*** Data provided ***

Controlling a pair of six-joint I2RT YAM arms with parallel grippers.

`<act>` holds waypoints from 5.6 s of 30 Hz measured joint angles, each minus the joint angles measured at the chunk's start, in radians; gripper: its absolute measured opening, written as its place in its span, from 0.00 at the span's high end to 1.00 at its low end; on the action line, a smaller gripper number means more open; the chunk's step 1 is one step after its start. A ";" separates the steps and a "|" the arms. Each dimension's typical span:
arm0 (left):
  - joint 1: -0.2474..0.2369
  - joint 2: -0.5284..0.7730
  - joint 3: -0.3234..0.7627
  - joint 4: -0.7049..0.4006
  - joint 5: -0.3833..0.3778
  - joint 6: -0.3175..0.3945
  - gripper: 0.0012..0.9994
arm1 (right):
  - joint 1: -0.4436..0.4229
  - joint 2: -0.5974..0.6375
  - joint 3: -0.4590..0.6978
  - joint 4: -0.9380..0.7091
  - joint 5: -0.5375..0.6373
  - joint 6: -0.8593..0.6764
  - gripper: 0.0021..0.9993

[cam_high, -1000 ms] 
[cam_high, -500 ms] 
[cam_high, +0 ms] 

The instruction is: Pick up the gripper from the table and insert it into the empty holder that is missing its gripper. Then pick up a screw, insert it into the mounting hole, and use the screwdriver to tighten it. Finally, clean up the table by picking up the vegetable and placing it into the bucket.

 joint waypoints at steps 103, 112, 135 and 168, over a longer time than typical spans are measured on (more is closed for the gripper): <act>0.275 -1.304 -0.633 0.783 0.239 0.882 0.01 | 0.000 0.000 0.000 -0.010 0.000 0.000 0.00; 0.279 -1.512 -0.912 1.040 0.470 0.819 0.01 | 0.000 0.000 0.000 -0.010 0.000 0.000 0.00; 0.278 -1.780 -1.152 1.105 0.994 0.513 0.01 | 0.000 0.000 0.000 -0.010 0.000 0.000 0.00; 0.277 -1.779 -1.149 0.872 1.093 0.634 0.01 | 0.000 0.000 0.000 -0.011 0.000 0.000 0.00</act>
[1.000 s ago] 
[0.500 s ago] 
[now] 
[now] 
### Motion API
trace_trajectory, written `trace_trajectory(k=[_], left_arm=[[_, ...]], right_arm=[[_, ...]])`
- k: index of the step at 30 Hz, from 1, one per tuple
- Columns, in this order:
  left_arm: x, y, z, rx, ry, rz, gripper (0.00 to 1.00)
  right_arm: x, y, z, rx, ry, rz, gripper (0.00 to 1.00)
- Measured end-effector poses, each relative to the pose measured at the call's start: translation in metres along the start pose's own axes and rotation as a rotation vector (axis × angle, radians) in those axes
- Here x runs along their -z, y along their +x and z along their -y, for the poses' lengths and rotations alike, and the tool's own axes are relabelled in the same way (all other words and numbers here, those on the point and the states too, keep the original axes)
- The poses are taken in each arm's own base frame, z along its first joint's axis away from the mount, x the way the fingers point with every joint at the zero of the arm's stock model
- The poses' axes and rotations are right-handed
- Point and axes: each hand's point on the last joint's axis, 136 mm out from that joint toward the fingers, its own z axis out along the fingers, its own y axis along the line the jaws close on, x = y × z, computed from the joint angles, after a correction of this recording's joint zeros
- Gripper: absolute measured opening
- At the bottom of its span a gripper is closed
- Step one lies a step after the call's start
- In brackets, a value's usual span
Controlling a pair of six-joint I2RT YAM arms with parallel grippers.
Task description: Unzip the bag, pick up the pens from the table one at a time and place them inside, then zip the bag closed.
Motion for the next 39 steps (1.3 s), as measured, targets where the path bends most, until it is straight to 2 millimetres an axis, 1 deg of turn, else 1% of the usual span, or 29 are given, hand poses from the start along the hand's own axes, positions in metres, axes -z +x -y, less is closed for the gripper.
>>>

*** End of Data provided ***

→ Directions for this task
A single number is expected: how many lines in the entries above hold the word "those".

→ Task result
2